• **Your objective**
Reproduce each record exactly, leaving nothing out.

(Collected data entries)
────────────────
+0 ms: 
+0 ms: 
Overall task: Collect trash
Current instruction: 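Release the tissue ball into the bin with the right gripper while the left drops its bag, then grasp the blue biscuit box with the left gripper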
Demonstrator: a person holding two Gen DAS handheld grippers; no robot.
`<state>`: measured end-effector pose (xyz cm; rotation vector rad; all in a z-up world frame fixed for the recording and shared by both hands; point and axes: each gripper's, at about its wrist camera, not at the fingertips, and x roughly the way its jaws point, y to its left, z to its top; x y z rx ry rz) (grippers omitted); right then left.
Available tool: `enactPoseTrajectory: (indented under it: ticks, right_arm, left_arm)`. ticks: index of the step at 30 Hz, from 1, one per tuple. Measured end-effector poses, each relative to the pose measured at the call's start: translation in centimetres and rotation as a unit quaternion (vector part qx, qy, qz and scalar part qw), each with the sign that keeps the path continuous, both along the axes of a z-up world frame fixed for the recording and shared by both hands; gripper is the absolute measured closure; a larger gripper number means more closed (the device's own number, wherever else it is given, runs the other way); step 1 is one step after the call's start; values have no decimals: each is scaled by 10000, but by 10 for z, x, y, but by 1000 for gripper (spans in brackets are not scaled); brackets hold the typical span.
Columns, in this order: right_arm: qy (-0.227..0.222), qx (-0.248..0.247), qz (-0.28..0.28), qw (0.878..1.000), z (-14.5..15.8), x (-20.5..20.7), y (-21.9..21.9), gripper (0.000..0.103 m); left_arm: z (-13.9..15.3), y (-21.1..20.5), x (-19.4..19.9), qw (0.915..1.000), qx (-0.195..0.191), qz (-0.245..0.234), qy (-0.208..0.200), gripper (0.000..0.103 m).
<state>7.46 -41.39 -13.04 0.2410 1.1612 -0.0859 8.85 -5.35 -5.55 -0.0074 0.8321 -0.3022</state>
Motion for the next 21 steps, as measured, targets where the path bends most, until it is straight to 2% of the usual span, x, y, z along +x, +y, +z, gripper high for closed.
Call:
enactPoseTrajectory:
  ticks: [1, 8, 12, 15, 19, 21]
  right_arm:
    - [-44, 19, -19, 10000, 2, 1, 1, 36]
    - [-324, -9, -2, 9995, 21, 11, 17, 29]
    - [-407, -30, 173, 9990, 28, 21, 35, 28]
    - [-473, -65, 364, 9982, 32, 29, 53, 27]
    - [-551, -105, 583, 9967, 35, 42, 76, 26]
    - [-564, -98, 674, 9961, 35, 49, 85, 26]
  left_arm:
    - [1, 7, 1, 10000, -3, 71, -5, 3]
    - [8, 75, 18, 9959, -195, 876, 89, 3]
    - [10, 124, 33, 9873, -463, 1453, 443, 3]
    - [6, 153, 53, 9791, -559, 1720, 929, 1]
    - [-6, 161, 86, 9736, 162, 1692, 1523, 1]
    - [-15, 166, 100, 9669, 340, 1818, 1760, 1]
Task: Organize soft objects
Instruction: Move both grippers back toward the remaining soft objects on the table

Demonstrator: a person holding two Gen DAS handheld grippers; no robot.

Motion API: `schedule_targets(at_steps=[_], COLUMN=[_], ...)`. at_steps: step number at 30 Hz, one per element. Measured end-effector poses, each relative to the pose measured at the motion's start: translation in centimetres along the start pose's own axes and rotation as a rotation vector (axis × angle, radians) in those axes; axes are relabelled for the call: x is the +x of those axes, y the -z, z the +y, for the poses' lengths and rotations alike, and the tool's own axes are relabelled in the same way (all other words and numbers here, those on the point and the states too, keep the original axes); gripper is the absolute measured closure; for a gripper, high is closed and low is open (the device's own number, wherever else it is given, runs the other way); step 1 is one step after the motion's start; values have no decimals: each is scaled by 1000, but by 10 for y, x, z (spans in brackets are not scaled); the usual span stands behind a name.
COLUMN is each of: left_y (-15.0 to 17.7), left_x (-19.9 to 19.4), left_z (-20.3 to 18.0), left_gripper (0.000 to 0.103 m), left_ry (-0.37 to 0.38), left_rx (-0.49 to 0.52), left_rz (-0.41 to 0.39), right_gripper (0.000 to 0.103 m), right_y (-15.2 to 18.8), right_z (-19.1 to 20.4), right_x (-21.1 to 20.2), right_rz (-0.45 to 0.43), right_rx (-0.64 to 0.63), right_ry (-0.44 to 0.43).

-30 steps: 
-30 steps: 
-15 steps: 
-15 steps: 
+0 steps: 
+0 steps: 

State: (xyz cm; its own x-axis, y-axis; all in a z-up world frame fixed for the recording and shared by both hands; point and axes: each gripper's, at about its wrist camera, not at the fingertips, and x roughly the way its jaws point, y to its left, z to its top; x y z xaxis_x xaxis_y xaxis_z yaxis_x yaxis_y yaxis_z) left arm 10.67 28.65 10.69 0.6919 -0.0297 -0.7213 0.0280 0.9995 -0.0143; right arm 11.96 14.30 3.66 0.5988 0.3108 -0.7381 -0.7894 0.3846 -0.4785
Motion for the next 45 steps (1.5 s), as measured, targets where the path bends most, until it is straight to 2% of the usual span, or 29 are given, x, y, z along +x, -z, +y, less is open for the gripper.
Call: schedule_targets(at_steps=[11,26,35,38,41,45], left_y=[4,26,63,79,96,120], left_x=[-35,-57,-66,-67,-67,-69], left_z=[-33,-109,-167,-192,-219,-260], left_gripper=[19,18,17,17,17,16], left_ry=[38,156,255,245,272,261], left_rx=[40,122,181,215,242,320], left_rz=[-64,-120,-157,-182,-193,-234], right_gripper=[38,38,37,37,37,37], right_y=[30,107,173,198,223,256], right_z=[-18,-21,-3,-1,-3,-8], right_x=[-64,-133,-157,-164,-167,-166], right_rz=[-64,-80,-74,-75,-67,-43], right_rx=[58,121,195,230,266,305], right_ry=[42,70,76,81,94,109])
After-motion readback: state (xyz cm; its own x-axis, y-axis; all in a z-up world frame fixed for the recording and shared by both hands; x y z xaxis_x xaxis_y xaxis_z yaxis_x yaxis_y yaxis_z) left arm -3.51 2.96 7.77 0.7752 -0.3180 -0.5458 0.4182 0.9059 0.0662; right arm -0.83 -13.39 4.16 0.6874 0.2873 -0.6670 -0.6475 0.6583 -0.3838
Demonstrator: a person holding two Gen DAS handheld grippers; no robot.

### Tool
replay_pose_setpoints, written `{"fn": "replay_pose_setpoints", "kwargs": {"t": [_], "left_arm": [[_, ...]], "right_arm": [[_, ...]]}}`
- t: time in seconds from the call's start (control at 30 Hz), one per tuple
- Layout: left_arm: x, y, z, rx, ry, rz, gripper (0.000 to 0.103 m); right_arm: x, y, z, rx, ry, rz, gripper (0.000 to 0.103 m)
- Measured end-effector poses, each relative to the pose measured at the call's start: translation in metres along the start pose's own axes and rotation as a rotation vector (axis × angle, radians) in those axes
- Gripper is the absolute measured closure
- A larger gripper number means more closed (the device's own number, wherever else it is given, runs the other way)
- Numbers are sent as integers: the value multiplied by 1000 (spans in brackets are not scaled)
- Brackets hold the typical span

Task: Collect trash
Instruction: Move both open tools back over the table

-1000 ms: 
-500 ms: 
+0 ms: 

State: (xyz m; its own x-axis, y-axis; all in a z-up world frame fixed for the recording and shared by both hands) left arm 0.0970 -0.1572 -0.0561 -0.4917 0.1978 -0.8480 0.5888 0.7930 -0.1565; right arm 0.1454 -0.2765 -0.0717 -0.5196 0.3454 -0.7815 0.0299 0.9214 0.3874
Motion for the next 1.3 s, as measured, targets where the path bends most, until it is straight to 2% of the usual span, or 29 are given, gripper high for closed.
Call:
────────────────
• **Problem solution**
+0 ms: 
+0 ms: 
Overall task: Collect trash
Current instruction: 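Release the tissue ball into the bin with the right gripper while the left drops its bag, then grasp the blue biscuit box with the left gripper
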Demonstrator: a person holding two Gen DAS handheld grippers; no robot.
`<state>`: measured end-effector pose (xyz cm; rotation vector rad; all in a z-up world frame fixed for the recording and shared by both hands; point and axes: each gripper's, at about its wrist camera, not at the fingertips, and x roughly the way its jaws point, y to its left, z to its top; x y z rx ry rz) (grippers omitted); right then left.
Available tool: `enactPoseTrajectory: (indented under it: ticks, right_arm, left_arm)`. ticks: index of the step at 30 Hz, from 1, one per tuple. Measured end-effector poses, each relative to the pose measured at the call's start: translation in centimetres and rotation as a unit quaternion (vector part qx, qy, qz and scalar part qw), each with the sign that keeps the path continuous, both along the axes of a z-up world frame fixed for the recording and shared by both hands; gripper is the absolute measured closure; a larger gripper number means more closed (the device's own number, wherever else it is given, runs the other way); step 1 is one step after the call's start; values have no decimals: each is scaled by 10000, but by 10 for z, x, y, but by 1000 for gripper (spans in brackets are not scaled); brackets hold the typical span.
Columns, in this order: right_arm: qy (-0.227..0.222), qx (-0.248..0.247), qz (-0.28..0.28), qw (0.878..1.000), z (-14.5..15.8), x (-20.5..20.7), y (-21.9..21.9), gripper (0.000..0.103 m); left_arm: z (-13.9..15.3), y (-21.1..20.5), x (-19.4..19.9), qw (0.915..1.000), qx (-0.195..0.191), qz (-0.245..0.234), qy (-0.208..0.200), gripper (0.000..0.103 m).
<state>7.46 -41.39 -13.04 0.2410 1.1612 -0.0859 8.85 -5.35 -5.55 -0.0074 0.8321 -0.3022</state>
Motion for the next 21 steps, as measured, targets where the path bends most, until it is straight to 2% of the usual span, x, y, z along +x, +y, +z, gripper high for closed.
Call:
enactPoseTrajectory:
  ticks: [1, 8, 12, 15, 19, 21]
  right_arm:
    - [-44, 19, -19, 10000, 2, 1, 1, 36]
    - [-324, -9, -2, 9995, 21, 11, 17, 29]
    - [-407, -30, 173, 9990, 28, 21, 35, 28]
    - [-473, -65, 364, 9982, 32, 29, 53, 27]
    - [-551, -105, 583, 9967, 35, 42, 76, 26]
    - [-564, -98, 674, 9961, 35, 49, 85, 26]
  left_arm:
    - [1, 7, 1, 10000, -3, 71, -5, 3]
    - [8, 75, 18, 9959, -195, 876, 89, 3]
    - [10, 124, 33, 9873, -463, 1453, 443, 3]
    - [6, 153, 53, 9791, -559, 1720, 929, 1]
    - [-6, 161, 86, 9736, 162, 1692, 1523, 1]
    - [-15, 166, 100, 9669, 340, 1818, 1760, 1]
Task: Organize soft objects
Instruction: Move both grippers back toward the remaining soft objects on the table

Demonstrator: a person holding two Gen DAS handheld grippers; no robot.

Motion API: `schedule_targets(at_steps=[_], COLUMN=[_], ...)`. at_steps: step number at 30 Hz, one per element. Measured end-effector poses, each relative to the pose measured at the motion's start: translation in centimetres along the start pose's own axes and rotation as a rotation vector (axis × angle, radians) in those axes; axes are relabelled for the call: x is the +x of those axes, y the -z, z the +y, for the poses' lengths and rotations alike, and the tool's own axes are relabelled in the same way (all other words and numbers here, those on the point and the states too, keep the original axes); gripper is the absolute measured closure; for a gripper, high is closed and low is open (the device's own number, wherever else it is given, runs the other way); step 1 is one step after the motion's start; values have no decimals: each is scaled by 1000, but by 10 for y, x, z (spans in brackets are not scaled); the usual span stands behind a name.
COLUMN is each of: left_y (-15.0 to 17.7), left_x (-19.9 to 19.4), left_z (-20.3 to 18.0), left_gripper (0.000 to 0.103 m), left_ry (-0.37 to 0.38), left_rx (-0.49 to 0.52), left_rz (-0.41 to 0.39), right_gripper (0.000 to 0.103 m), right_y (-15.2 to 18.8), right_z (-19.1 to 20.4), right_x (-21.1 to 20.2), right_rz (-0.45 to 0.43), right_rx (-0.64 to 0.63), right_ry (-0.44 to 0.43).

-30 steps: 
-30 steps: 
-15 steps: 
-15 steps: 
+0 steps: 
+0 steps: 

State: (xyz cm; its own x-axis, y-axis; all in a z-up world frame fixed for the recording and shared by both hands; point and axes: each gripper's, at about its wrist camera, not at the fingertips, and x roughly the way its jaws point, y to its left, z to its top; x y z xaxis_x xaxis_y xaxis_z yaxis_x yaxis_y yaxis_z) left arm 10.67 28.65 10.69 0.6919 -0.0297 -0.7213 0.0280 0.9995 -0.0143; right arm 11.96 14.30 3.66 0.5988 0.3108 -0.7381 -0.7894 0.3846 -0.4785
Motion for the next 45 steps (1.5 s), as measured, targets where the path bends most, until it is straight to 2% of the usual span, or 29 are given, x, y, z along +x, -z, +y, less is open for the gripper.
Call: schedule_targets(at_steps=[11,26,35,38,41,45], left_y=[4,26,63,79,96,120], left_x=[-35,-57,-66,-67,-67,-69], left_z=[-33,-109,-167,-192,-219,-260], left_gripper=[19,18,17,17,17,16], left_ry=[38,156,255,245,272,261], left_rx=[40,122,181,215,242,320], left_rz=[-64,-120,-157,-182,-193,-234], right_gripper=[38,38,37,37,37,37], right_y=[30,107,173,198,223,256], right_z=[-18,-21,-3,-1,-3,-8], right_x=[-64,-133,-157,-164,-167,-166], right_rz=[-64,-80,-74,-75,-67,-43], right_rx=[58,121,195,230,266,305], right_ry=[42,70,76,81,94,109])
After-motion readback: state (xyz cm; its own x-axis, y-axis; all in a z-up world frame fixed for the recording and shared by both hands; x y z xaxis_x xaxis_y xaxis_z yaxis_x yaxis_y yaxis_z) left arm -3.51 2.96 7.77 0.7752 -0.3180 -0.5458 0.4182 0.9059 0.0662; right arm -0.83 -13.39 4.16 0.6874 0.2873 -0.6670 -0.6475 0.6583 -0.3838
Demonstrator: a person holding two Gen DAS handheld grippers; no robot.

### Tool
replay_pose_setpoints, written `{"fn": "replay_pose_setpoints", "kwargs": {"t": [_], "left_arm": [[_, ...]], "right_arm": [[_, ...]]}}`
- t: time in seconds from the call's start (control at 30 Hz), one per tuple
- Layout: left_arm: x, y, z, rx, ry, rz, gripper (0.000 to 0.103 m); right_arm: x, y, z, rx, ry, rz, gripper (0.000 to 0.103 m)
- Measured end-effector poses, each relative to the pose measured at the call's start: translation in metres along the start pose's own axes and rotation as a rotation vector (axis × angle, radians) in those axes
- Gripper is the absolute measured closure
- A larger gripper number means more closed (the device's own number, wherever else it is given, runs the other way)
- Numbers are sent as integers: the value multiplied by 1000 (spans in brackets are not scaled)
- Brackets hold the typical span

Task: Collect trash
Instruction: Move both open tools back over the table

-1000 ms: 
-500 ms: 
+0 ms: 

State: (xyz m; its own x-axis, y-axis; all in a z-up world frame fixed for the recording and shared by both hands) left arm 0.0970 -0.1572 -0.0561 -0.4917 0.1978 -0.8480 0.5888 0.7930 -0.1565; right arm 0.1454 -0.2765 -0.0717 -0.5196 0.3454 -0.7815 0.0299 0.9214 0.3874
Motion for the next 1.3 s, as measured, targets where the path bends most, until it is straight to 2% of the usual span, or 29 are given, gripper high for closed.
Call:

Nothing further is needed to complete the exercise.